Thesis: The five main characters in John Knowles' A Separate Peace represent social stereotypes, according to some people.

In his book A Separate Peace, John Knowles represents jocks with
Phineas, a character who believes that sports are the key to life. Phineas is more of a sportsman than a jock. Real jocks only care about winning, Phineas makes sure it's not possible for anyone to win or lose.

Chet Douglas is an exaggerated prep, just like Phineas is an exaggerated jock. He is obsessed with learning just for the sake of learning.
No real hardcore prep thinks that way! Chet Douglas lives in his own educational world. He's so absorbed in this alternate reality in which Calculus has a justified existence that he forgets what the school is trying to teach him, and actually goes out and seeks more academia than what the school is already shoving down his and everyone else's throat. The standard prep is only concerned with being on the top of the Honor Roll, so that everybody's parents can marvel at how smart (s)he is.

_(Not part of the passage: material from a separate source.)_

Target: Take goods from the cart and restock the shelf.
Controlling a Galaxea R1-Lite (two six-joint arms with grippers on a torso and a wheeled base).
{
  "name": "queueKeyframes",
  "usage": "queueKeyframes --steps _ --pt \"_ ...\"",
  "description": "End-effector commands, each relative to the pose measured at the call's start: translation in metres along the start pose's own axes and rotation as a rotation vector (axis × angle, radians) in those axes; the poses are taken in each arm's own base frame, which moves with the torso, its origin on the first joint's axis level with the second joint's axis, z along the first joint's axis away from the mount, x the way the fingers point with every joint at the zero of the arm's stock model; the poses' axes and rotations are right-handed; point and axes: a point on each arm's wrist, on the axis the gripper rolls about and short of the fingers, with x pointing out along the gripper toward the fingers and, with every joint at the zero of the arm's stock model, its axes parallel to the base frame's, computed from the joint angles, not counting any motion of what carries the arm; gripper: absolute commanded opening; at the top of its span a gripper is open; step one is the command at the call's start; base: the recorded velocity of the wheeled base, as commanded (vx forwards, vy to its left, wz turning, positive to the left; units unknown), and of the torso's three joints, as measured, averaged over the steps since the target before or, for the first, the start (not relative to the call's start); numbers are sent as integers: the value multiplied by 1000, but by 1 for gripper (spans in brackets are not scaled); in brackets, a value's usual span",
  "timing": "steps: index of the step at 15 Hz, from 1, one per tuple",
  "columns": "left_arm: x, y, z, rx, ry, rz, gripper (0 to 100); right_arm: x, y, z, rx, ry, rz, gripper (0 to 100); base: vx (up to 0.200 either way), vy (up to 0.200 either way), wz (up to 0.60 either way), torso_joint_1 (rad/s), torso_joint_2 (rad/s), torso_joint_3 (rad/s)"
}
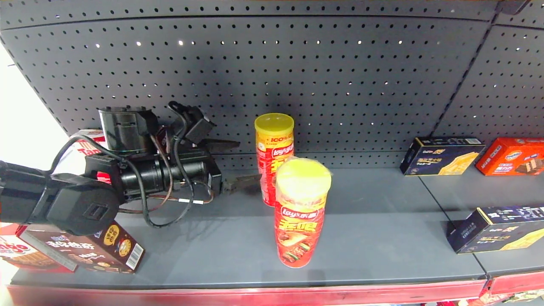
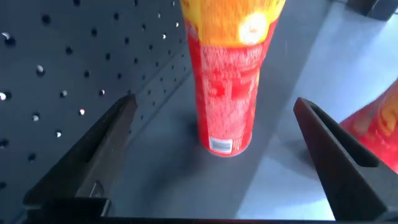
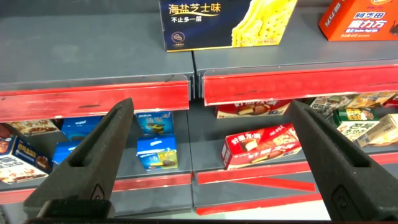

There is one character that fits into no stereotype. "Leper" Lepillier is an individualist. Individualists are people who don't conform to social norms just for the sake of being accepted by others. Real individualists are not those people with blue and green hair you see on talk shows. Those people conform to a subculture, something that was less common during World War II.
The real individualists of the world are quickly disappearing, as conformity becomes more popular. I haven't met any real individualists, so I can't say whether or not Knowles exaggerates Lepillier's lack of stereotype.

In modern society, there is pressure on individualists to conform to the most prominent subculture in the local area (I think). Those who fail to conform become outcasts, like the character Quackenbush. Outcasts are ridiculed so that they see themselves as inferior to everyone. In the book,
Quackenbush tries desperately to find someone who he is not inferior to, and starts a fight with Gene. While outcasts are created in the same way as
Quackenbush, he reacts much differently to being an outcast than most outcasts do. To the standard outcast, everyone is the target, eventually, not just a few inferior people.

Some people are self-obsessed. Gene would be a good example if he was real. Gene is overly obsessed with his own emotions, this is why we have to put up with all his garbage throughout the book. He is the type who would step over his own mother (or shake his best friend off of a tree) to get what he wants.

Since the time when this book takes place, new groups of people called subcultures have formed. Each subculture has its own social norms. They are like a society within a society, and segregate the people even more than these five basic types of people did back in Knowles' time.